[Nephrotoxicity and fluoride from the viewpoint of the nephrologist]

Abstract

Fluoride released from methoxyflurane (MOF) during its hepatic and extrahepatic metabolism has been regarded as the major culprit responsible for MOF-induced nephrotoxicity. In the isolated, perfused rat kidney model, admixture of 1500 mumol/l fluoride to the perfusate resulted in tubular and glomerular damage with concomitant anuria. Fluoride administration in Fischer 344 rats in vivo elicited a renal diabetes insipidus-like syndrome that had also been observed in patients after MOF anaesthesia. The renal concentrating defect is most probably due to both dissipation of the corticomedullary osmolality gradient in the interstitium and failure of water reabsorption due to ADH refractoriness of the distal tubular cells. Hypothetically, the underlying mechanism may be a fluoride-induced inhibition of enzymes involved in intracellular energy production such as ATPase or enolase.

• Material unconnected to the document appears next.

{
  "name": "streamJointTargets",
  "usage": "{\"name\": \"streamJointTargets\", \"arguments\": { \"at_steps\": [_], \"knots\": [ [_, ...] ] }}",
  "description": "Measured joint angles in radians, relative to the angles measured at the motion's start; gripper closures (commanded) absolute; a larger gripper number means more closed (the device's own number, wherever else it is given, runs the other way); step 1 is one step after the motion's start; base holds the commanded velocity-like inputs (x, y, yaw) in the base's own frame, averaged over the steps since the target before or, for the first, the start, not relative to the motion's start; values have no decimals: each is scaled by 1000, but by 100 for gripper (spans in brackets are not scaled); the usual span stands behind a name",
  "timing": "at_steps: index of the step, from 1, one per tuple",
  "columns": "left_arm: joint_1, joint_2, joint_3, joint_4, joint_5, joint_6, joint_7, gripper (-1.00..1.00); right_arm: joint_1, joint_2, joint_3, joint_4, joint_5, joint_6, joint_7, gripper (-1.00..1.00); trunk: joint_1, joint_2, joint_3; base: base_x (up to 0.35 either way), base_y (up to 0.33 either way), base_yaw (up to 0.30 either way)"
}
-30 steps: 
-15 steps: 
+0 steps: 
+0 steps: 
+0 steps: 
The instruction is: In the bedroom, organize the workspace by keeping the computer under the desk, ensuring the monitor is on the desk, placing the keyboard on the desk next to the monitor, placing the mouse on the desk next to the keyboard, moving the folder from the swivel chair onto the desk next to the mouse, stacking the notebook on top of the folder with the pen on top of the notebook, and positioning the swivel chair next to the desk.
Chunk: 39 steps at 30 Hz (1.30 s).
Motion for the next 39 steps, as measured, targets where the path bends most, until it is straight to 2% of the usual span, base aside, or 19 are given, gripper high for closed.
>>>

The degree of nephrotoxicity correlates loosely with maximal serum fluoride levels, but can probably be modulated by further factors like intrarenal in situ formation of fluoride, urinary pH and flow, and especially, the presence of other nephrotoxins. This mitigates the importance of maximal fluoride serum levels, especially the 50 mumol threshold, as predictors of clinically relevant nephrotoxicity. To date, no nephrotoxic effects of sevoflurane could be demonstrated.